I want to thank Kazaan for some of the most polite and thoughtful discussion I have read in a while. It's easy to get defensive, circle the wagons, and refuse to acknowledge the value of an opposing line of thinking, but he's consistently made his case while acknowledging the value of the alternate interpretation.
Reading this thread has convinced me of one thing for sure, which is that the archetype as written is ambiguous.
If Kazaan's preferred interpretation (#1) above is the one intended, then the word "only" would have been a really helpful addition by the author. It's only one additional word, so it wouldn't violate the spirit of economy and brevity Kazaan argues for.

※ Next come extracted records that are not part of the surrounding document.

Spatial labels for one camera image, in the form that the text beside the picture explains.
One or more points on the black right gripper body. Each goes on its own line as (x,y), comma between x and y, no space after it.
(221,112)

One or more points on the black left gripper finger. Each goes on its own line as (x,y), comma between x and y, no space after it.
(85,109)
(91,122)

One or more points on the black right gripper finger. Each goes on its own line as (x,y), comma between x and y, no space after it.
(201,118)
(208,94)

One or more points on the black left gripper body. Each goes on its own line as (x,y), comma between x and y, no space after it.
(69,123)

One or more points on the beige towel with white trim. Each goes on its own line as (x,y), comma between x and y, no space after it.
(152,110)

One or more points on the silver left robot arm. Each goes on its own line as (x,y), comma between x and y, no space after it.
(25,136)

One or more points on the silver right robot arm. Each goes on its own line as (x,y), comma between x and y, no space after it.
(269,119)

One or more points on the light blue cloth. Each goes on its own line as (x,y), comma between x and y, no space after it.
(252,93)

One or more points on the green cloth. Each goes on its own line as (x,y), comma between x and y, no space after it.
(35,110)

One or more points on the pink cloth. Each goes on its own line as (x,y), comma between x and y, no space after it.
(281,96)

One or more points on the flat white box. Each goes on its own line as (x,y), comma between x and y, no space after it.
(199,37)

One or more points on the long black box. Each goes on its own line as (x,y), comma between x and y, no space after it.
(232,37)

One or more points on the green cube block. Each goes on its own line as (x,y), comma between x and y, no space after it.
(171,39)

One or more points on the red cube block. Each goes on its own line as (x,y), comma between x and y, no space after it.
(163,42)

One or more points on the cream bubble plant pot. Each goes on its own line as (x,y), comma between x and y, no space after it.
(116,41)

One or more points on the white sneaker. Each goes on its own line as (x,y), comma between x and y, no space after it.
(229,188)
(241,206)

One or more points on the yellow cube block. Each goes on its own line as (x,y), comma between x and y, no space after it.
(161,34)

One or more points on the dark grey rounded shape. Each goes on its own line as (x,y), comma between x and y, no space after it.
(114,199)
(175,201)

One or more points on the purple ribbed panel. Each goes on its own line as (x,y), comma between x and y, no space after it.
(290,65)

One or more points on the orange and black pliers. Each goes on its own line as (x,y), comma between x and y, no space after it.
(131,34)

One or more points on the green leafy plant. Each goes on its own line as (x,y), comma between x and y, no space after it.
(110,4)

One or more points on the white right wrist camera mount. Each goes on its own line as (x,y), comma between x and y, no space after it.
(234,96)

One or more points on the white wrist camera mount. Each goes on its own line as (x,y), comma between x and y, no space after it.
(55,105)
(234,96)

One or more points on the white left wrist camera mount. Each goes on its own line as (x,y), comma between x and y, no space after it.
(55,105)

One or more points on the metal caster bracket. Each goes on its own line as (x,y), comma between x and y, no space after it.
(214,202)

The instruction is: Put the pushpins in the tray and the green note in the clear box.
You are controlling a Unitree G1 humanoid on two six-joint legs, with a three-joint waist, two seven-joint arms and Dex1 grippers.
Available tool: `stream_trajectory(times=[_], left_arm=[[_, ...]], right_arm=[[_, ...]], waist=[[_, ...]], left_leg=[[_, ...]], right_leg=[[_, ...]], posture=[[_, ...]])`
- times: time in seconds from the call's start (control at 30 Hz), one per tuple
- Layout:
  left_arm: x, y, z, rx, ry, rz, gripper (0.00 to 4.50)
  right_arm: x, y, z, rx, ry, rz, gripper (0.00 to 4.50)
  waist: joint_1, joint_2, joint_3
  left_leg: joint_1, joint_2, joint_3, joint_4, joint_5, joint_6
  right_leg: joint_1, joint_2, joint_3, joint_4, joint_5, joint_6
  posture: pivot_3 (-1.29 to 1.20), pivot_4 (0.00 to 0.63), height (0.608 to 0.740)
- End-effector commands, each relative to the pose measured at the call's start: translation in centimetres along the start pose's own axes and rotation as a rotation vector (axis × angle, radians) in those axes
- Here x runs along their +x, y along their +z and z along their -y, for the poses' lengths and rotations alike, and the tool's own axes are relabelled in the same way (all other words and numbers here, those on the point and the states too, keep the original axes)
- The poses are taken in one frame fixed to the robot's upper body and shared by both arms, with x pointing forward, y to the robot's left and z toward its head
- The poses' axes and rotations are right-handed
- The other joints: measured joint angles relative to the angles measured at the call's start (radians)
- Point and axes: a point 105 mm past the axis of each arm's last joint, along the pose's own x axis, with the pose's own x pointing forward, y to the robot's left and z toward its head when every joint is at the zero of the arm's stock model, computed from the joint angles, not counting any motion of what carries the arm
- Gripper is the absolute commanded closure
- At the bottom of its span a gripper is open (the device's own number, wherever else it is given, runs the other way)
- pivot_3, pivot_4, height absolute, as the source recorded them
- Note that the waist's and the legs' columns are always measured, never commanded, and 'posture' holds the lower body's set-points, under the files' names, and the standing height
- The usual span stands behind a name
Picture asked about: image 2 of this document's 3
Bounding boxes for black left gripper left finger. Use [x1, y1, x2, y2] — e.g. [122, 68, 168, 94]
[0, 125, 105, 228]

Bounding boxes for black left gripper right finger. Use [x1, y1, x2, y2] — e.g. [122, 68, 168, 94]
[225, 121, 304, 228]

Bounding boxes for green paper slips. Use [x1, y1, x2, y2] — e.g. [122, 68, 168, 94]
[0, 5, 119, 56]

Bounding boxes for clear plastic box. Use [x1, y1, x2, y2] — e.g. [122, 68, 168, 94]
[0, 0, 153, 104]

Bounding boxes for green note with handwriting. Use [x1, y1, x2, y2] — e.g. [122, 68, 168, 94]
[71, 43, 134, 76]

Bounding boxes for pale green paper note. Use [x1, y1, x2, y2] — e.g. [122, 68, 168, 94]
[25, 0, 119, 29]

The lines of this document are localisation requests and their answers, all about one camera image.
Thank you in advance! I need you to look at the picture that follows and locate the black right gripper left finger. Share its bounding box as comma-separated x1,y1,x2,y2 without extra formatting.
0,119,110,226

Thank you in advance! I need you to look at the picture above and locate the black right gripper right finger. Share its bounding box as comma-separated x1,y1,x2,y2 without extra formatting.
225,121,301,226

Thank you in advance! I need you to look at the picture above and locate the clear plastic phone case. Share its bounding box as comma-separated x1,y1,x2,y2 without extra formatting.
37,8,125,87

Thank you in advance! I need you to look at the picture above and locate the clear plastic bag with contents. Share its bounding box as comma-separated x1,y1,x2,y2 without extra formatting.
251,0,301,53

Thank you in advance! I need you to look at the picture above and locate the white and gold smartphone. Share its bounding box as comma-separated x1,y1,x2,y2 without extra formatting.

On the other hand I agree with Kazaan that the fact that they do NOT use the word "gain" is also significant, which is a point in his favor. As is the general spirit of the archetype.
Interestingly, the flavor passage "The unarmed fighter picks up a weapon only rarely, and when he does, he prefers the weapons of the monk" seems to me to cut both ways. On the one hand it leans obviously in an RAI sense towards Kazaan. But then again, if the UAF is nonproficent in all non-monk martial weapons, the flavor passage seems hardly worth mentioning -- of course ANY character is going to prefer weapons he is proficient in over weapons he's not. But it would be worth mentioning if the intent was: He received enough training at 1st level to be proficient in all martial weapons, as any fighter would be, but as he progresses as an UAF he becomes more likely to prefer fists or a monk weapon, since he gets more and more bonuses with these.
Anyway, I think Kazaan summarizes the two options well. The text needs only a tiny word added to clarify which is intended.